Cette étude qualitative s’intéresse à la manière dont 39 parents, autistes ou non autistes, comprennent les comportements de leur enfant autiste pouvant causer des blessures à soi-même, à autrui ou des dommages matériels. Les auteurs ont analysé leurs entretiens par analyse thématique réflexive, une méthode qui organise les récits en motifs récurrents .
Les parents décrivaient des automutilations, des comportements suicidaires et des violences physiques envers les parents, la fratrie ou les biens. Ils ne tenaient pas nécessairement leur enfant pour responsable. Beaucoup interprétaient ces épisodes comme le signe d’une détresse intense ou d’une dysrégulation, c’est-à-dire d’une difficulté marquée à réguler son état.
Pendant les crises, la sécurité de toute la famille devenait prioritaire.

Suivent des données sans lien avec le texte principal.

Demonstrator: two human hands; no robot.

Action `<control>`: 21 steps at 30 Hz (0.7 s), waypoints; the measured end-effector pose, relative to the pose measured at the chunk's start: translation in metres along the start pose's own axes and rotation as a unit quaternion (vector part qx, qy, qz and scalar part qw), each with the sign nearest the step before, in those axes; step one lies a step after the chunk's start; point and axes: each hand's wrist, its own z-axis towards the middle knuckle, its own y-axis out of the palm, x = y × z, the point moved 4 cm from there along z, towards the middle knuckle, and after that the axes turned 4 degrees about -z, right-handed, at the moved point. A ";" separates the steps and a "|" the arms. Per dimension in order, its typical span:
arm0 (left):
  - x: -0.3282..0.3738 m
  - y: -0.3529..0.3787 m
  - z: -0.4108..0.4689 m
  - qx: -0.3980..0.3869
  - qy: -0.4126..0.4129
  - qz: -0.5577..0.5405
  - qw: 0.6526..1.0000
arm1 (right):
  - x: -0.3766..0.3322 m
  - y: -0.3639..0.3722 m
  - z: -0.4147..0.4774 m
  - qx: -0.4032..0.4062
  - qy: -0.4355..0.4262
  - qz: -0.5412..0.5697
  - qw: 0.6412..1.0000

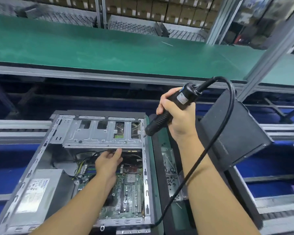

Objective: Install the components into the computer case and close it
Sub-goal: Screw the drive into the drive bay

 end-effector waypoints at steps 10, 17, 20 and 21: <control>-0.005 0.044 -0.068 0.130 0.206 0.156 0.957 | -0.034 -0.077 -0.024 -0.012 -0.008 0.024 1.000; -0.032 0.129 -0.105 -0.084 0.276 0.364 0.886 | -0.025 -0.136 -0.048 -0.009 0.023 0.050 0.998; -0.064 0.151 -0.098 -0.141 0.223 0.474 0.840 | -0.015 -0.160 -0.061 -0.008 0.037 0.050 0.998; -0.074 0.154 -0.095 -0.147 0.215 0.512 0.819 | -0.011 -0.168 -0.066 -0.007 0.044 0.052 0.998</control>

Les personnes interrogées rapportaient pourtant disposer de peu d’options et recevoir peu, voire pas, de soutien . Ce manque de soutien systémique entravait, selon leurs récits, leurs efforts pour protéger l’enfant, les proches et les biens.
L’impact rapporté sur la santé mentale parentale comprenait l’impuissance, le deuil, la culpabilité et la peur de l’avenir. Les auteurs appellent à parler plus ouvertement de ces comportements dans une perspective respectueuse de la neurodiversité, ainsi qu’à développer des soutiens adaptés aux parents et aux familles. Ces résultats rendent compte d’expériences vécues, sans établir qu’un comportement produit à lui seul ces difficultés psychiques.
- Type d’étude
- Étude qualitative fondée sur 39 entretiens, analysés par analyse thématique réflexive.
- Population
- 39 parents autistes et non autistes d’enfants autistes.
Les parents interrogés associaient ces périodes de crise à une forte détresse de leur enfant, à un soutien insuffisant et à des difficultés importantes pour leur propre santé mentale.